Festival Pangan Hutan Se-Kecamatan Kahayan Tengah
Ancaman krisis pangan di masa depan tidak mengada-ada. Banyak pakar mengatakan hal demikian. Kemandirian pangan begitu dibutuhkan. Misal, memanfaatkan pekarangan untuk bercocok tanam. Atau tidak mengunduli hutan yang merupakan “supermarket” pangan.
AGUS PRAMONO, Pulang Pisau
“Ini semua bahannya dari hutan,” ucap ibu-ibu kepada Camat Kecamatan Kahayan Tengah Siswo dan rombongan. Delapan jenis masakan lokal khas suku Dayak dihidangkan pada panci prasmanan persegi panjang berbahan stainless. Ada sayur rebung, umbut rotan, kandas sarai lauk lais, kandas potok lauk behau, tanak saluang, dan pais belida dengan bua lakum.

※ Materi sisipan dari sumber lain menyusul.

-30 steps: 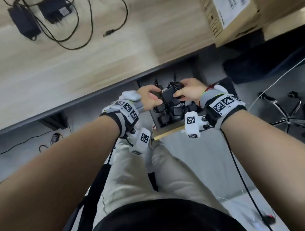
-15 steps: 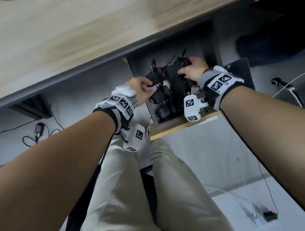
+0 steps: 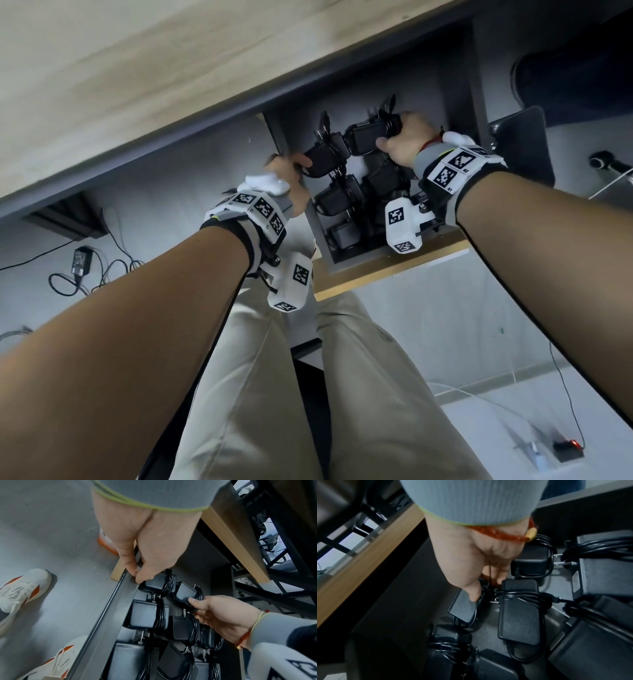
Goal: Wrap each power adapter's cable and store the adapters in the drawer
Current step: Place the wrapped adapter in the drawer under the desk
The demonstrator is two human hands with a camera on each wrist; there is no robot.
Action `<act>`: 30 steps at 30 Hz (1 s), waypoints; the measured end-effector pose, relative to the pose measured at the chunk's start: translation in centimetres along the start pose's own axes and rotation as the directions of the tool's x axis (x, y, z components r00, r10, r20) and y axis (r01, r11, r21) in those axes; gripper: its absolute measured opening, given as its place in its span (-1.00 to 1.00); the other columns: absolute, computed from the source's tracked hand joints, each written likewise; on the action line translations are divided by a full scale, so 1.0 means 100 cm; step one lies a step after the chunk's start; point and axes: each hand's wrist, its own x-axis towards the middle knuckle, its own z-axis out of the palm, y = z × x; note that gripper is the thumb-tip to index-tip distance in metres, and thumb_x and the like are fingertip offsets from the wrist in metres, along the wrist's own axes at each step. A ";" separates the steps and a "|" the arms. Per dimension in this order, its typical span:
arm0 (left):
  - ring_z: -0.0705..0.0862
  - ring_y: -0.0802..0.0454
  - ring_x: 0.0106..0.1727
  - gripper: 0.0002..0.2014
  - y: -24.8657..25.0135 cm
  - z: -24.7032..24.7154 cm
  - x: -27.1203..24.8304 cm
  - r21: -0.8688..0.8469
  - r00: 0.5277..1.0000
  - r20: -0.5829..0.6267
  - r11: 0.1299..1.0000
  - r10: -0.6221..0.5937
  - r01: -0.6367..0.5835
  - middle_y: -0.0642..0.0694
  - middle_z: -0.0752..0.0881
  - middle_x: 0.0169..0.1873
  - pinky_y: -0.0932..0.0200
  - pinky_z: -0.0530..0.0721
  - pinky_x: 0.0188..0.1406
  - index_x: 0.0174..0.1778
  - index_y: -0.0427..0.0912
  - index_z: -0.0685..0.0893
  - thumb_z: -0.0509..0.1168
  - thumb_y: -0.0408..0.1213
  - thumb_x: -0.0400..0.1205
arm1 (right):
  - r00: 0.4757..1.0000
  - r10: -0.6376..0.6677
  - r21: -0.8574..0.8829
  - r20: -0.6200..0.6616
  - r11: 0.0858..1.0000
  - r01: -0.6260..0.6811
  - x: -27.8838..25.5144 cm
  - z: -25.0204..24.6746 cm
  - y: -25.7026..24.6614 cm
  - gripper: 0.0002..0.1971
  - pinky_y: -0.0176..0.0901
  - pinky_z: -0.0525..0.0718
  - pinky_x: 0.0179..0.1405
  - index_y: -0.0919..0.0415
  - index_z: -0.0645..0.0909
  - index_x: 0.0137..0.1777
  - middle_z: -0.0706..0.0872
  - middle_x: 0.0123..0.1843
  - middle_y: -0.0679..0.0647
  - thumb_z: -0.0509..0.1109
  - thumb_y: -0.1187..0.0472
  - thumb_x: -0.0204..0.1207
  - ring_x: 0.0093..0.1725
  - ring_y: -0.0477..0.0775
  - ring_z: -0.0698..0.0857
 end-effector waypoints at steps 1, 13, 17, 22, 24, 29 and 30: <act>0.66 -0.15 0.26 -0.48 0.002 -0.002 0.001 0.022 1.000 0.023 1.000 -0.012 0.012 -0.15 0.68 0.24 0.17 0.58 0.12 0.43 -0.07 0.58 0.31 -0.50 0.54 | 1.000 0.003 -0.017 0.007 1.000 -0.003 0.002 0.000 0.000 -0.55 -0.08 0.61 0.22 0.23 0.60 0.35 0.71 0.30 0.14 0.47 0.03 0.52 0.30 0.22 0.67; 0.69 -0.13 0.19 -0.48 0.007 -0.005 -0.001 0.035 0.997 0.052 0.998 -0.053 0.051 -0.16 0.70 0.22 0.18 0.59 -0.04 0.39 -0.07 0.58 0.34 -0.50 0.50 | 0.999 0.020 -0.164 0.043 0.986 -0.012 -0.005 -0.002 0.002 -0.45 0.01 0.62 0.21 0.22 0.52 0.42 0.60 0.39 0.22 0.45 -0.05 0.50 0.31 0.29 0.62; 0.71 -0.09 0.01 -0.60 0.014 -0.009 -0.017 -0.095 0.997 0.057 0.994 -0.053 0.059 -0.16 0.74 0.12 0.21 0.62 -0.04 0.36 -0.18 0.61 0.35 -0.42 0.59 | 1.000 0.006 -0.036 -0.008 0.999 -0.006 -0.029 -0.011 0.000 -0.33 0.01 0.58 0.28 0.12 0.41 0.52 0.49 0.48 0.20 0.48 -0.09 0.45 0.39 0.32 0.57; 0.64 0.11 -0.33 -0.78 0.032 -0.030 -0.055 -0.218 1.000 0.023 0.976 -0.007 0.012 0.05 0.68 -0.26 0.30 0.55 -0.42 0.09 -0.07 0.67 0.44 -0.36 0.55 | 0.997 -0.071 0.176 0.015 0.982 0.068 -0.077 -0.034 -0.013 -0.64 -0.15 0.60 0.31 0.00 0.70 0.25 0.74 0.29 0.03 0.49 0.04 0.44 0.30 0.13 0.68; 0.69 0.07 -0.27 -0.83 0.040 -0.038 -0.068 -0.286 0.999 0.040 0.958 0.009 0.003 -0.01 0.74 -0.23 0.30 0.62 -0.35 -0.01 -0.09 0.68 0.43 -0.41 0.55 | 0.997 -0.082 0.279 0.016 0.957 0.074 -0.095 -0.044 -0.022 -0.82 -0.13 0.64 0.30 -0.06 0.78 0.01 0.82 0.11 -0.04 0.47 0.13 0.43 0.18 0.08 0.74; 0.63 0.06 -0.32 -0.88 0.061 -0.095 -0.116 -0.424 0.998 -0.019 0.904 0.053 -0.056 -0.09 0.66 -0.33 0.42 0.56 -0.39 0.03 -0.26 0.68 0.37 -0.46 0.60 | 0.991 -0.130 0.436 -0.023 0.891 0.127 -0.154 -0.093 -0.069 -0.82 0.09 0.80 0.08 -0.19 0.75 -0.42 0.83 -0.31 -0.11 0.43 0.13 0.32 -0.14 0.09 0.84; 0.57 0.10 -0.42 -0.89 0.064 -0.104 -0.122 -0.428 0.998 -0.029 0.902 0.050 -0.058 -0.08 0.64 -0.38 0.46 0.51 -0.50 0.02 -0.23 0.67 0.39 -0.44 0.60 | 0.988 -0.153 0.438 -0.011 0.888 0.142 -0.160 -0.100 -0.077 -0.81 0.10 0.81 0.04 -0.17 0.76 -0.41 0.84 -0.30 -0.06 0.42 0.14 0.34 -0.20 0.09 0.85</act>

Para tamu yang datang tak sabar untuk mencicipi. Mengambil piringan kecil di ujung hidangan, di samping termos seukuran galon berisi nasi. Mengambil menu masakan yang diinginkan, lalu menikmatinya dengan lahap. Saya (penulis, red) memilih kandas potok lauk behau. Makanan yang selalu saya rindukan saat pergi ke desa-desa di Kalimantan Tengah (Kalteng). Potok adalah nama lokal dari kecombrang, sedangkan kandas adalah sambal. Diolah dengan tambahan potongan ikan behau.
Aneka makanan lokal itu tersaji di Festival Pangan Hutan Lembaga Pengelola Hutan Desa 2022 se-Kecamatan Kahayan Tengah, Kabupaten Pulang Pisau. Acara digelar di tanah lapang pinggir jalan trans kabupaten yang menghubungkan Palangka Raya-Buntok. Persis di tepi Danau Sabuah, Desa Tuwung. “Saya masak sayur rebung ditambah ikan haruan bakar,” ucap Raya Patmajeni, salah satu peserta festival. “Semuanya enggak ada yang beli, melainkan cari di hutan,” tambah perempuan berusia 40 tahun itu sembari menyodorkan ikan haruan bakar untuk saya cicipi.
Raya menyebut, sampai saat ini hutan di Desa Tuwung masih terjaga. Begitu luas. Kalau untuk soal bahan pangan, tidak akan kekurangan. “Sekalipun ada krisis pangan, kami masih bisa makan,” sebut ibu rumah tangga sekaligus guru olahraga di SDN 2 Tuwung itu.
Lantas bagaimana peran masyarakat, terutama kaum ibu dalam menjaga hutan agar tetap lestari? Lulusan PGSD Universitas Palangka Raya (UPR) tahun 2017 itu menyebut, warga desa begitu memahami bagaimana cara melestarikan bahan pangan yang ada di hutan. Sebagai contoh, tidak sembarangan menebang pohon dan mengambil bahan pangan atau tumbuhan seperlunya. “Ibu-ibu sendiri juga sudah memulai menanam berbagai jenis sayuran di pekarangan,” pungkas ibu tiga anak ini.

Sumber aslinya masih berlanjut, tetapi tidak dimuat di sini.